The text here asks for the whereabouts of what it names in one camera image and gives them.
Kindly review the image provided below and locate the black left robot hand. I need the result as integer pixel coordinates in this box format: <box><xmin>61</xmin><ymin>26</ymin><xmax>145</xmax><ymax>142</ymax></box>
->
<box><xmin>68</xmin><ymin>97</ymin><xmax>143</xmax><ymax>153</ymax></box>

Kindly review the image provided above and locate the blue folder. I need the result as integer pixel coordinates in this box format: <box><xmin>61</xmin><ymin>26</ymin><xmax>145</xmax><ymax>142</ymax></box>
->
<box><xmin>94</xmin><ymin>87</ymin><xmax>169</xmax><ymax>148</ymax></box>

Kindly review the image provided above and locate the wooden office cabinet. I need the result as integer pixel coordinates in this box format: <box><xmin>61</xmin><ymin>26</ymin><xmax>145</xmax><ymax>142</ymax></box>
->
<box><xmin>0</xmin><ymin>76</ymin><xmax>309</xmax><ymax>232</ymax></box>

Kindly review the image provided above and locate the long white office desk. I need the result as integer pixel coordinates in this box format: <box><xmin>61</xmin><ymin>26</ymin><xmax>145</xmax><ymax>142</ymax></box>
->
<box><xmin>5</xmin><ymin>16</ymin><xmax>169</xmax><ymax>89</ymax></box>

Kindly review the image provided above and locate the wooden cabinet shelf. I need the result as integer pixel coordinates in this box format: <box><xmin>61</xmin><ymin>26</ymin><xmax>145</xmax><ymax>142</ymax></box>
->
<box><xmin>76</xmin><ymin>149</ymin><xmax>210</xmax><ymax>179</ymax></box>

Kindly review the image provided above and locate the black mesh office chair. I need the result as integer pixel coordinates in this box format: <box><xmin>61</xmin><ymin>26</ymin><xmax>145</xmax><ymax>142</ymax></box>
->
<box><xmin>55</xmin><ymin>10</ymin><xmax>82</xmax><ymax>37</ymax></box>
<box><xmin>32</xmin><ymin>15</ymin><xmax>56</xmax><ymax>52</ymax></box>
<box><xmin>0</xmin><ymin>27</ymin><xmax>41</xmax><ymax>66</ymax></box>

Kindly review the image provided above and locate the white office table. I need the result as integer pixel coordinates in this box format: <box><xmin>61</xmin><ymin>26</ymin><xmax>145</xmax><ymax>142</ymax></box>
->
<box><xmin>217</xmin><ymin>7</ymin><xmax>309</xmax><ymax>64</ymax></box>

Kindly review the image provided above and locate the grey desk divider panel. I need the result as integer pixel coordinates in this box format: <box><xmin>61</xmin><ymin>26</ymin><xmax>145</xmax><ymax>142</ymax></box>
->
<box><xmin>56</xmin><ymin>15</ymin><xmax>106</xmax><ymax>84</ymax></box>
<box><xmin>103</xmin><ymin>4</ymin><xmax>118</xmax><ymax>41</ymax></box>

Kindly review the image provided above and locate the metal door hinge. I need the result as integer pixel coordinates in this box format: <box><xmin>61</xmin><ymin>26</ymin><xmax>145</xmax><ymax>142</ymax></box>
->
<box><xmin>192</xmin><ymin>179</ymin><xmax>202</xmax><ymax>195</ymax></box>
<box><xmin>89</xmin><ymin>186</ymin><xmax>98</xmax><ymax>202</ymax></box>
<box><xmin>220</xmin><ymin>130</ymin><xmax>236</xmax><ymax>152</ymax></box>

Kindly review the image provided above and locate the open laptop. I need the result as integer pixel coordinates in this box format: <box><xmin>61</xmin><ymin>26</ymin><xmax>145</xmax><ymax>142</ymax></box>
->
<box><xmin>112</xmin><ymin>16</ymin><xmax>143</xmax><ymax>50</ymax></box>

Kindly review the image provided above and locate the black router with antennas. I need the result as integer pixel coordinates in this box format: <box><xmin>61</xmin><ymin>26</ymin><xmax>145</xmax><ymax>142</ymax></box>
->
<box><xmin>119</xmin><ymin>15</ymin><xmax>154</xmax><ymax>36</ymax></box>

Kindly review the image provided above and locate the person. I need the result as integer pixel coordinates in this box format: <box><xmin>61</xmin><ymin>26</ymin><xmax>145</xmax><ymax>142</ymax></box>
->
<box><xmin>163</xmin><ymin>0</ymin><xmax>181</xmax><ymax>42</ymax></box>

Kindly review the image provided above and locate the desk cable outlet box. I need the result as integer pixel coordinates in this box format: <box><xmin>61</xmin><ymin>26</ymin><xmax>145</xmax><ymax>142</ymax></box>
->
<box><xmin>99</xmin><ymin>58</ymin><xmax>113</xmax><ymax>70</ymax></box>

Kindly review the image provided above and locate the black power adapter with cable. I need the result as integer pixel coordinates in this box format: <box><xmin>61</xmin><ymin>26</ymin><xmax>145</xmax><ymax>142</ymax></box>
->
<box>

▸ **Exercise aim**: Where a line of the data contains "with", copy that line.

▸ **Exercise output**:
Kindly review the image provided above and locate the black router with antennas. I need the result as integer pixel coordinates in this box format: <box><xmin>61</xmin><ymin>26</ymin><xmax>145</xmax><ymax>142</ymax></box>
Kindly review the image provided above and locate the black power adapter with cable. I need the result as integer pixel coordinates in this box format: <box><xmin>61</xmin><ymin>26</ymin><xmax>145</xmax><ymax>142</ymax></box>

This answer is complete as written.